Cut a long story short, they are saying they have no 2 bed apts avail and I can either stay in the flat they gave me until a 2 bed becomes avail (but they have no guarantee when this will be perhaps 6months time) or I can accept the housing allowance of 1600dhs and find my own place. I told them none of these options were aceptable I cannot find accom for 1600 a month and I refuse to stay in the flat with 2 other girls behind a curtain. They were understanding and have accepted that I do not wish to work for them on the grounds that I was mislead and brought over here on false pretence.

They are not charging me for flight or visa costs but have said I need to give them my passport and then they will escort me to airport when I fly back home and return my passport. The company are saying that I must do this otherwise will not be able to exit the country as I have entered on employment visa. They need to cancel that and give me permission to leave the country. I was wary about handed over my passport but after speaking to the british embassy this morning, they have assured me this is common practice so I have agreed to hand them my passport and the company have also said I can stay here for 30 days.

My only problem is I gave up everything back home in London so basically cannot and do not want to return. I have shipped 4 suitcases over with me and was ready to start a new life so basically any advice on what to do will be greatly appreciated.. I need to find a job asap but understand I will have to exit and re-enter. I really don't know what to do..... I am a personal trainer and all the jobs I have seen here pay very little. I am now looking for anything secretarial / PA work ANYTHING but the last 3 years experience on my CV is all to do with fitness and personal training so I'm worried that no other industry will even look at my CV. I am a media graduate and have done secretarial and admin work in the past. 

I am in such a dilemma.. I know this forum is not a place for finding work, Im just really looking for advice on what to do, where to go from here, anything so that I dont have to return to the UK. If anyone knows of anything or any openings that they might be able to recommend me for I would be really grateful. 

Thank you x


----------



## Maz25 (Jul 6, 2008)

I'm really sorry to hear that! I would suggest that you dust your CV and get on the phone to as many recruitment agents and potential employers as possible.
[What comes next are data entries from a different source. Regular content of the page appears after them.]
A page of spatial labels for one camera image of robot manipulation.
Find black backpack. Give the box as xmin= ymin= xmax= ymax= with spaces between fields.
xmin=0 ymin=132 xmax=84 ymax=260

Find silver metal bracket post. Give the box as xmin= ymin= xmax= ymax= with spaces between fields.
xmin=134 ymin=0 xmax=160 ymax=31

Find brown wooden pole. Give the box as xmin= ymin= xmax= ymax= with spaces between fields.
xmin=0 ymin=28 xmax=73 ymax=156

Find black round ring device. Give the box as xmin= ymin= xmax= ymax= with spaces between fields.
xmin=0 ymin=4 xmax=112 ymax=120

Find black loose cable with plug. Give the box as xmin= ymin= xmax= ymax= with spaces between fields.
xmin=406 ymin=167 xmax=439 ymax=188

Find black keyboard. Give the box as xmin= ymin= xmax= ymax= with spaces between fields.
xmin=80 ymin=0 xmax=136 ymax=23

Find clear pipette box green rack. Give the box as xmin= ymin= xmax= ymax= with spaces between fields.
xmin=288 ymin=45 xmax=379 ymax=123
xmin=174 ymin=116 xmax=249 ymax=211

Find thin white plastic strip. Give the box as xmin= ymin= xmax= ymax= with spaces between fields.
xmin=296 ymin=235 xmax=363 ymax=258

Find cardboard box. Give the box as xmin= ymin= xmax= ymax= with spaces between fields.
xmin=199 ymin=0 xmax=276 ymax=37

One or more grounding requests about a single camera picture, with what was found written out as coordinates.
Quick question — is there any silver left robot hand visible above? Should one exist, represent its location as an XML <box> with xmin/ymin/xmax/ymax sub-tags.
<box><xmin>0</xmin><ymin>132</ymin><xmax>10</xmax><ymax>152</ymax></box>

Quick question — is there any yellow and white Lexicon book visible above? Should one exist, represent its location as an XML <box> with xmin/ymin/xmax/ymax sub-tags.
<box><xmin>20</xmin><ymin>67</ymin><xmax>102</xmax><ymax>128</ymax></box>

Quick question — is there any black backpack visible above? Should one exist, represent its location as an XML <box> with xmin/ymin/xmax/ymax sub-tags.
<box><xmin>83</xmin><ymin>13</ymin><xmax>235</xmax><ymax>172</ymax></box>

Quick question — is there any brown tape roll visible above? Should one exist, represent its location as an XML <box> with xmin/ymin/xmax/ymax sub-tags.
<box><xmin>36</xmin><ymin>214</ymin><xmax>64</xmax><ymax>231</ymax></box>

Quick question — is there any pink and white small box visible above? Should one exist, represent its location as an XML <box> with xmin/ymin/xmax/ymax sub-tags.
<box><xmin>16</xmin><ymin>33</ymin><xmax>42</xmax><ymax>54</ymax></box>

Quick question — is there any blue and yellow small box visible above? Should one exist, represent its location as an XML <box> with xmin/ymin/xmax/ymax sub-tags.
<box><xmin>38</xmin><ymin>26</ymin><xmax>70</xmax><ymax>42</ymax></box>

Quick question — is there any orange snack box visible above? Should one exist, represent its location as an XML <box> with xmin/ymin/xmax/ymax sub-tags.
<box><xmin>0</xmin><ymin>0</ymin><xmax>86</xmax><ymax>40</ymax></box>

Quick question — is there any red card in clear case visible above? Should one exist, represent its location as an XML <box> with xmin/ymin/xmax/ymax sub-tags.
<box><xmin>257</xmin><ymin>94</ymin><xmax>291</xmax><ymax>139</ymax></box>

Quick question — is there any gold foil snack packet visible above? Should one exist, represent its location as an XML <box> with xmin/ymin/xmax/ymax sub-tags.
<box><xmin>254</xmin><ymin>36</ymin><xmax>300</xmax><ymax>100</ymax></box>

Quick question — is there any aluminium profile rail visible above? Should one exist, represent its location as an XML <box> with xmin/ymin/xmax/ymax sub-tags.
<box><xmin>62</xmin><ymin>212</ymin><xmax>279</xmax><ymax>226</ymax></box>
Hopefully, something will come up!

I know you are feeling down and don't want to put a damper on things, but don't you think that it will be better to go back and the try and find something suitable? It's hard but if you are desperate, you will in all likelihood end up taking a horrible job that you will hate. I would personally advise that you go back to the UK, sort yourself out and start looking again in a few weeks. If you are a media graduate, how come you didn't apply for jobs in that field? There are a loads of companies in media city, so the other option, is to make speculative applications to some of them.

I wish you good luck and I hope that things work out for you.


----------



## Andy Capp (Oct 5, 2008)

Ouch.

OK, let's break this down into bitesize chunks, firstly you've got somewhere to stay - can that be on a semi-permanant basis? say for the next month? Hopefully yes.
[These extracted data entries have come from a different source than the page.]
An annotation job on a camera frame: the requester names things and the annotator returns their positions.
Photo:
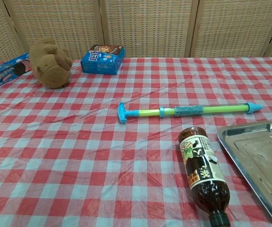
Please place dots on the blue chocolate chip cookie box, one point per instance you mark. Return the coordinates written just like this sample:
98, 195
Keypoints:
100, 63

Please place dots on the red white checkered tablecloth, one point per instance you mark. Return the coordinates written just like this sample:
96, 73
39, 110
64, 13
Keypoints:
79, 142

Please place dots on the brown tea bottle with label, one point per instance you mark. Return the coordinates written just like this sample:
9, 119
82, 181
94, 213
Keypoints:
202, 165

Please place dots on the woven bamboo folding screen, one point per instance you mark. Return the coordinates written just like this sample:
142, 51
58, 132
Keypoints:
150, 23

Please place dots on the brown plush toy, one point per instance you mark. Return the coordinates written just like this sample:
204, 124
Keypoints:
51, 66

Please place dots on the stainless steel tray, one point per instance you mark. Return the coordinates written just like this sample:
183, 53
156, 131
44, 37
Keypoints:
263, 153

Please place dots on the long blue sandwich cookie box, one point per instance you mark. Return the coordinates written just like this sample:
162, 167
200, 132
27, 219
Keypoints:
3, 73

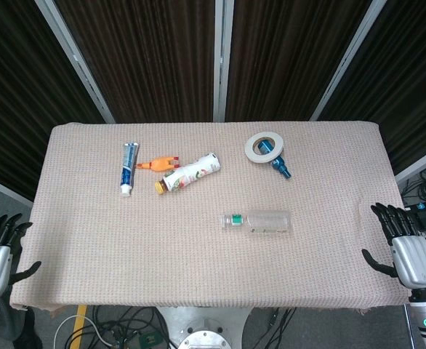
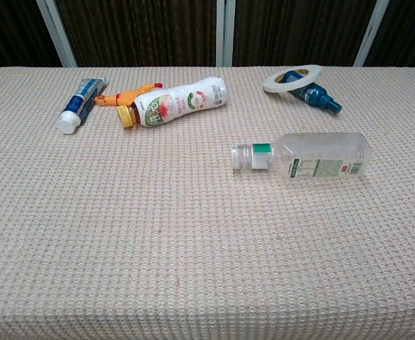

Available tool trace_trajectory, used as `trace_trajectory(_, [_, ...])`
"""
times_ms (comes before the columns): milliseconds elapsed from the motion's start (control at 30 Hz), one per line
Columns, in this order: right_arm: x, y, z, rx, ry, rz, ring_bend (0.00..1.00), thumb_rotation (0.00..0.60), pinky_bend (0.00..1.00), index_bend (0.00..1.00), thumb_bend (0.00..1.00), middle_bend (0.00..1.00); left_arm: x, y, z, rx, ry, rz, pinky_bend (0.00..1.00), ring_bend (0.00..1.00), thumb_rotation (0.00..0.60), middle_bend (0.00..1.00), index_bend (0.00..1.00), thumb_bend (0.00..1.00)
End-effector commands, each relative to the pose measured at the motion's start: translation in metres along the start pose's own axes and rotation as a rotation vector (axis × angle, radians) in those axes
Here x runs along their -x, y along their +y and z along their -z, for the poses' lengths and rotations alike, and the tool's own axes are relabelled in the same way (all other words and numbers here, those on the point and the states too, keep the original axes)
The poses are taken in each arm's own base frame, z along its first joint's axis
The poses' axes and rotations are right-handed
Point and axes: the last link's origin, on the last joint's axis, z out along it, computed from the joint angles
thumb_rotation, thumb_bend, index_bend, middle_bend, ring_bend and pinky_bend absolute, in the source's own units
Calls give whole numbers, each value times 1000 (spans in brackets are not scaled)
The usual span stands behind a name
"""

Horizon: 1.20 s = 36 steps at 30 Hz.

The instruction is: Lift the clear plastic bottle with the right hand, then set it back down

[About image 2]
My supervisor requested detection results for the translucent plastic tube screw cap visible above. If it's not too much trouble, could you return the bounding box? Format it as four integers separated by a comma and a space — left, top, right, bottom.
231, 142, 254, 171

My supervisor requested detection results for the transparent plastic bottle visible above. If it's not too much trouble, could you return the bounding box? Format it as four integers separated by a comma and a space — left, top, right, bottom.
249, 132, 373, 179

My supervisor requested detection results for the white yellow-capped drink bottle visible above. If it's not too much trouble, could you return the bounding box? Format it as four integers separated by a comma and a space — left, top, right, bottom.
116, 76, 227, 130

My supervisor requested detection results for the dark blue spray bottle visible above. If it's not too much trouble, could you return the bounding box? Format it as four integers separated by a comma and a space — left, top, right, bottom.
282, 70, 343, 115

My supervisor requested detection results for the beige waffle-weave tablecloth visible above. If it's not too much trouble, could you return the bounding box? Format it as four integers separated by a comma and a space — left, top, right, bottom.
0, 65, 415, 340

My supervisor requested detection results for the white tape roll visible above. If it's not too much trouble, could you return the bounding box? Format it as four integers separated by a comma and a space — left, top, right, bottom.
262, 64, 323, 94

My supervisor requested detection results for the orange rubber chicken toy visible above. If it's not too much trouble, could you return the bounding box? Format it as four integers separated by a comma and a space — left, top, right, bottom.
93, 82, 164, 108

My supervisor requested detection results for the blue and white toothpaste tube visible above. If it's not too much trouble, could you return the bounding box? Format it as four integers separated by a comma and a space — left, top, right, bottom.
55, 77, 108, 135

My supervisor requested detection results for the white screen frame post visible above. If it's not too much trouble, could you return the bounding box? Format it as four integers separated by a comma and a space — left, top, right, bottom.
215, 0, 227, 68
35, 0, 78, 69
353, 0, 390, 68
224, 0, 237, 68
Secondly, ensure that your company aren't going to put a 6 month ban on you working here and get it in writing with the company stamp.

Thirdly, you've got to get yourself a job, look at Emirates Recruitment, they're always looking for people, also the recruitment websites including GNAds4U.com.

Lastly don't give up, the company you were planning on joining don't sound the best here because of what you've said about accomadation, it may well turn out to be a blessing in disguise.

Finally, Good Luck.


----------



## mazdaRX8 (Jul 13, 2008)

I'm with the folks above.

Sorry to learn about your situation, however since you are already here, that's pretty key in most cases to find a job. I would go to the recruiting agencies, and shuffle through the local newspapers while you are here.


----------



## Andy Capp (Oct 5, 2008)

And check your private messages...


----------



## Shinjuku (Jul 12, 2008)

Sorry to hear about your situation as well.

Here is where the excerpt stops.